Generic contract manufacturers may undercut on spot price, yet we built our place in the industry on a reputation for traceable results, technical service, and transparent problem-solving. That comes across in our willingness to audit every process and improve based on genuine user experience.
Real-world production of atropine sulfate monohydrate ties every technical detail—particle size, purity, handling safety—to people and outcomes, not abstract benchmarks. The pharmacopoeial numbers on the specification sheet only tell part of the story. Every day, manufacturing teams face and solve problems, whether tackling logistical headaches, responding to custom requests, or keeping plant technology up to date with environmental and safety regulations.

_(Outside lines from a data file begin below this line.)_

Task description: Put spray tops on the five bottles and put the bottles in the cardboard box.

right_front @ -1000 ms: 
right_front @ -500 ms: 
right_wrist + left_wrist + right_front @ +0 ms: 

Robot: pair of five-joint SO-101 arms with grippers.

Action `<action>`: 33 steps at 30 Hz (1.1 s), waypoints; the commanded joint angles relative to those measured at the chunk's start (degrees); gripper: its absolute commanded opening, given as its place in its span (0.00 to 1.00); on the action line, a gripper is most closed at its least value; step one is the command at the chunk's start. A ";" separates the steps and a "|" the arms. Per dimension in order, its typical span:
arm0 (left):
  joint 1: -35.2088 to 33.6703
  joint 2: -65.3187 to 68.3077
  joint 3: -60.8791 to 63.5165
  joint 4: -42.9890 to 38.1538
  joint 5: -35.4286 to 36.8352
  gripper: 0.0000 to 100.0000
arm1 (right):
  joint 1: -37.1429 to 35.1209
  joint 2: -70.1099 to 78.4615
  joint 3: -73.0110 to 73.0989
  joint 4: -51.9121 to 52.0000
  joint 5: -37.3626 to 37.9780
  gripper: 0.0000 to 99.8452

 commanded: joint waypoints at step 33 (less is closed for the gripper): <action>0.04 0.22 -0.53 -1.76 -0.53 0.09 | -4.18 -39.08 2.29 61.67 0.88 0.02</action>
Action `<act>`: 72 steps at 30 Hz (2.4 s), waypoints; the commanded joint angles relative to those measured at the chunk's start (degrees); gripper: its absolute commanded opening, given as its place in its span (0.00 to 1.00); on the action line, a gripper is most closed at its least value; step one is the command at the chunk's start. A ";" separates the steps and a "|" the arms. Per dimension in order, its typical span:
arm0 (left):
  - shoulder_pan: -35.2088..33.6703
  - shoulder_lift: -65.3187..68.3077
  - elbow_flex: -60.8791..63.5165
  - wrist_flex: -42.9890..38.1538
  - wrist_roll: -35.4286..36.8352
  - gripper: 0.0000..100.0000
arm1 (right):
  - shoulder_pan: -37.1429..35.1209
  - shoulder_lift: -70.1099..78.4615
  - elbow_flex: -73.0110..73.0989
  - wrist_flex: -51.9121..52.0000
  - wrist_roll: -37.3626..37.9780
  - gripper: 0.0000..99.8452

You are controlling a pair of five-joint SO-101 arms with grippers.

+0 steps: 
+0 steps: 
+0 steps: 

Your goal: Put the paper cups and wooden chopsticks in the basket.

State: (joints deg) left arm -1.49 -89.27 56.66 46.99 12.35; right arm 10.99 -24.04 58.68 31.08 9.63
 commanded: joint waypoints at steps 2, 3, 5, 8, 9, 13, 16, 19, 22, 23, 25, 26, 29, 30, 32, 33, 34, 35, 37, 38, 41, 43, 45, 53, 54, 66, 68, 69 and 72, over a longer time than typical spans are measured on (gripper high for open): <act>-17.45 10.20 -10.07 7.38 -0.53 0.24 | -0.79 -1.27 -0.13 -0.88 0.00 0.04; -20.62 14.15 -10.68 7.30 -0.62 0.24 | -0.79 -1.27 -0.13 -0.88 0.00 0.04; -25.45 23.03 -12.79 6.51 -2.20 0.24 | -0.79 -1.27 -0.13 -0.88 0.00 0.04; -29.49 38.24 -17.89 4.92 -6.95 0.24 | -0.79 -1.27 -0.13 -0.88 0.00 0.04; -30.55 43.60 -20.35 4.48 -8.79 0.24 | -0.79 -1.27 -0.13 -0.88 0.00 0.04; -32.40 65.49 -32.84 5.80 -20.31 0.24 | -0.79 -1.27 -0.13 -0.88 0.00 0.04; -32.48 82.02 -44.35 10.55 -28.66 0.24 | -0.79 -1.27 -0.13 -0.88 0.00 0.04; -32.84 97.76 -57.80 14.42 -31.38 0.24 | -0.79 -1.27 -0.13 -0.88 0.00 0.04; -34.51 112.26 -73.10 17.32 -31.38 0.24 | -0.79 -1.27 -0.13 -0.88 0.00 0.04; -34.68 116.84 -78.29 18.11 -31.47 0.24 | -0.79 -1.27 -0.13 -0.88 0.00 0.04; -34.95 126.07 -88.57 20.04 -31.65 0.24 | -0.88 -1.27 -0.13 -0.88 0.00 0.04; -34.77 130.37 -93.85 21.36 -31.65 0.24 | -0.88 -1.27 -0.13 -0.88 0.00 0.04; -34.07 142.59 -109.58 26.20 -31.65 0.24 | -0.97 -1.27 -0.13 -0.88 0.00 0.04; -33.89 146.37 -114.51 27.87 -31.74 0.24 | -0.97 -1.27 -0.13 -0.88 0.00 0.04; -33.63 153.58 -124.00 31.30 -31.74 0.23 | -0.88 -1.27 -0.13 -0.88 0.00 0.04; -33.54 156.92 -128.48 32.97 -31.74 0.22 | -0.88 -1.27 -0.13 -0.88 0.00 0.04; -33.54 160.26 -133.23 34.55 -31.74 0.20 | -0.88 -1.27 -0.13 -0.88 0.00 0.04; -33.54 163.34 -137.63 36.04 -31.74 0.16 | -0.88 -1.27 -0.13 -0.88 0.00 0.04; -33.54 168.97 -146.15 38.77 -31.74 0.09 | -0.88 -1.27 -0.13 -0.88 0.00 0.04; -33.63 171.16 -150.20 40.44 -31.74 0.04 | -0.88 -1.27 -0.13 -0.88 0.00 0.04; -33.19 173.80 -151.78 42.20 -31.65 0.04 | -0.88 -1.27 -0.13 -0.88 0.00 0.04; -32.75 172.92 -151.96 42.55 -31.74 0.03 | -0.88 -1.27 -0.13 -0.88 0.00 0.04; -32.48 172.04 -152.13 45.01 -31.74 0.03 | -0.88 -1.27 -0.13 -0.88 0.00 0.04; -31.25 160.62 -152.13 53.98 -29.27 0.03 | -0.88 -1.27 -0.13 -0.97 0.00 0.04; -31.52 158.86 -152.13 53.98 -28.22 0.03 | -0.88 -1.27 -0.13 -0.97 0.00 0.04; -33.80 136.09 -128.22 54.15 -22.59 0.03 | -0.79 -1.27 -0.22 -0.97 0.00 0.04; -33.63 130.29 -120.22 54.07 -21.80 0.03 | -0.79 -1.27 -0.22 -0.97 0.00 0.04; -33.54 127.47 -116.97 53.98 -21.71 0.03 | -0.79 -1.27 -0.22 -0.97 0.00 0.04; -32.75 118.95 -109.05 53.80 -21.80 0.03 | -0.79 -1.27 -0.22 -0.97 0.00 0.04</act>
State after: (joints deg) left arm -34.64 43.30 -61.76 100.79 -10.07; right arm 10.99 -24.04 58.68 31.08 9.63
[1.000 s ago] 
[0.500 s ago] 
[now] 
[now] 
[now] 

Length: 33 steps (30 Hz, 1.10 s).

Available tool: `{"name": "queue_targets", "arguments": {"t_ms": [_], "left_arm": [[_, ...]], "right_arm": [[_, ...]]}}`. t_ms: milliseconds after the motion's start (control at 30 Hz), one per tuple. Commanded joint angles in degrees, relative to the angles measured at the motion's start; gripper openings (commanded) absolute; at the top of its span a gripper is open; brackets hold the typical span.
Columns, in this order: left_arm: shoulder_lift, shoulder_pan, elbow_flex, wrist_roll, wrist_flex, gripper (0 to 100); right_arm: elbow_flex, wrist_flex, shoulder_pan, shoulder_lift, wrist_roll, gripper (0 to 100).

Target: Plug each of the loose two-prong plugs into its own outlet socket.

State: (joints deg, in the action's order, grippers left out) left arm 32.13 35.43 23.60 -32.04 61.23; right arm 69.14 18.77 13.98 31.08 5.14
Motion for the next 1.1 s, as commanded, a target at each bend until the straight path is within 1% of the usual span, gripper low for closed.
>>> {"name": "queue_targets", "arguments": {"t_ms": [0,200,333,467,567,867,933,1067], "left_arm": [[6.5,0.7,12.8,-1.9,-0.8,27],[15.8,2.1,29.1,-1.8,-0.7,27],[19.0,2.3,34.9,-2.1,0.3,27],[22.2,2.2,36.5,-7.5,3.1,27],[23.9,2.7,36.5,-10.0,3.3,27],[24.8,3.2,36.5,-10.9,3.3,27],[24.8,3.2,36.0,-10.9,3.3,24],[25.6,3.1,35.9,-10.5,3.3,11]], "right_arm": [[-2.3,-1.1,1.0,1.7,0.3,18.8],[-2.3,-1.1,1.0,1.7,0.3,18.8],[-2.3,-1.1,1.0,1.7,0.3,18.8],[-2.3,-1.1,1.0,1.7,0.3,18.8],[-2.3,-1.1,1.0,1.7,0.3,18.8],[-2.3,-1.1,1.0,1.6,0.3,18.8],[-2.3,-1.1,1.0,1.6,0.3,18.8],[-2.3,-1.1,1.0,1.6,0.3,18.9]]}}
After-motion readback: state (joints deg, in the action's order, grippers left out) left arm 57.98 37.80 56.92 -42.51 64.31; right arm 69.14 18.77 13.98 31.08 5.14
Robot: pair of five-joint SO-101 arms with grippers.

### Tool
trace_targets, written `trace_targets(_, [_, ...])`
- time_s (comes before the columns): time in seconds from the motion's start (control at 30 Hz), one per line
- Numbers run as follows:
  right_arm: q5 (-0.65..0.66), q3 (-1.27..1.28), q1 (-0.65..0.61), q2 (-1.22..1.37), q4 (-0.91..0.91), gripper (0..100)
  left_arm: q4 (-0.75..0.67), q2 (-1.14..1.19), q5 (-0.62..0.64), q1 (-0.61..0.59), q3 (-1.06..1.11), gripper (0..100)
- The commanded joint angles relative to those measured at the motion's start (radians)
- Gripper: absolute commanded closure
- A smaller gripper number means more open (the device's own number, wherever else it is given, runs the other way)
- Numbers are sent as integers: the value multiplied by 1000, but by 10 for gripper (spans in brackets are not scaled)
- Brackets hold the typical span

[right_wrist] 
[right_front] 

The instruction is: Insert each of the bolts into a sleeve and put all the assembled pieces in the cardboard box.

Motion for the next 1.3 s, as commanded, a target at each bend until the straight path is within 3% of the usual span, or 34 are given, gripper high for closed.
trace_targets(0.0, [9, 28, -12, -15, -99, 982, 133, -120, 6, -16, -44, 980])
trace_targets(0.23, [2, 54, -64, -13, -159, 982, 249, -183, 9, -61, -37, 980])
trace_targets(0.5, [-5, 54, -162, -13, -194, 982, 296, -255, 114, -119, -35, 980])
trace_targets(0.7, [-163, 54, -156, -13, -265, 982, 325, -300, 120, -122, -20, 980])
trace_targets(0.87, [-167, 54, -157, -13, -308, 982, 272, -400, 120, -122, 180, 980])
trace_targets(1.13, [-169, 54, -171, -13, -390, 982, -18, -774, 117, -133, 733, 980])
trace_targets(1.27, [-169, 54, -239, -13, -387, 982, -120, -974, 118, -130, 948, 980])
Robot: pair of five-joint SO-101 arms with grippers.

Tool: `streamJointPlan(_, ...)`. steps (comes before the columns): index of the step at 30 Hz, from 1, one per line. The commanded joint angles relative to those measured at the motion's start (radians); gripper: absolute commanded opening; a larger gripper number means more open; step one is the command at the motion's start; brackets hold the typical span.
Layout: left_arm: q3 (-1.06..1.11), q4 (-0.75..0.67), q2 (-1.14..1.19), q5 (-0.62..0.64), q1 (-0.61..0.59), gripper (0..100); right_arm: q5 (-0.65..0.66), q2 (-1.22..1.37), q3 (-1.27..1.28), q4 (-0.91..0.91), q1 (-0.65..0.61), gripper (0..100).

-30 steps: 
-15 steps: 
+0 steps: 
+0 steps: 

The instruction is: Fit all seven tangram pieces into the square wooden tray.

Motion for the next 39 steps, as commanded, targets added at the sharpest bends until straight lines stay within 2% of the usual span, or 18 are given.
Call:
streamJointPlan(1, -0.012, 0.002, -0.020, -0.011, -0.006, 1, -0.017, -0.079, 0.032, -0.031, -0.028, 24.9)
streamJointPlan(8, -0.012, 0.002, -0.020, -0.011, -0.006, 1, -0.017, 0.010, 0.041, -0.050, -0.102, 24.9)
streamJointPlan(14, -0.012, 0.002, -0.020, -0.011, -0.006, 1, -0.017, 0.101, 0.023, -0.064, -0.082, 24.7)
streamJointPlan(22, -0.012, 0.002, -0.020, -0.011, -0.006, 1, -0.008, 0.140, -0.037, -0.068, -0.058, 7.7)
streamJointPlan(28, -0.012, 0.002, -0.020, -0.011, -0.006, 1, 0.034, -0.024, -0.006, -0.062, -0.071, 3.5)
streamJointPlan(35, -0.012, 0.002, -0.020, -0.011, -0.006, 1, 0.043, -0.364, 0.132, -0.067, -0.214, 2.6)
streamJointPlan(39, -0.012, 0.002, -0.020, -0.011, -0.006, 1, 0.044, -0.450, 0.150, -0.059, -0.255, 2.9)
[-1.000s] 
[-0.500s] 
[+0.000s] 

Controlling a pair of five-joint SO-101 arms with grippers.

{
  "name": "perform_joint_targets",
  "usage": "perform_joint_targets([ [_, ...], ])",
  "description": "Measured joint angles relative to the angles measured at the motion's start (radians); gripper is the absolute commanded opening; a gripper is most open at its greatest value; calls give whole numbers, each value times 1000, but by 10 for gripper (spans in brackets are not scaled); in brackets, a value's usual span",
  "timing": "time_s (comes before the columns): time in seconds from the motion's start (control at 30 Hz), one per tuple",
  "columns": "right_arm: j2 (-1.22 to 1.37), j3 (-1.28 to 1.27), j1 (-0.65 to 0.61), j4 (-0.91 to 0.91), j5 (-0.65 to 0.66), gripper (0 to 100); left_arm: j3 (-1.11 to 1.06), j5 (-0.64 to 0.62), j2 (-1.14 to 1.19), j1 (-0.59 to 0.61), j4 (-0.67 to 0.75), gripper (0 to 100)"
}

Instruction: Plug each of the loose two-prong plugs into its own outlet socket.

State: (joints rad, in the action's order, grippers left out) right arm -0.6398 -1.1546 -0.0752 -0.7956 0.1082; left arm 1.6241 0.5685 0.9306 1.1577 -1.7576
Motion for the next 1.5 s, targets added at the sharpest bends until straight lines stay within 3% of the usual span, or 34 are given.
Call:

Our success comes not just from the synthetic pathway but from a commitment to documentation, process review, and real two-way communication with our customers and technical partners. Lessons learned one batch at a time, feedback received, and steady refinement make atropine sulfate monohydrate from our plant a dependable choice for anyone needing a stable, high-purity antimuscarinic compound in critical formulation work.
Each lot of atropine sulfate monohydrate leaving our site carries more than a serial number—it carries the sum of our experience and the responsibility to deliver safe, stable ingredients. The lessons we learned from every scaled-up campaign, and every returned batch, inform every run. This focus on process, quality, and real-world application ensures we provide a product that aligns with the expectations and safety requirements of partners and patients worldwide.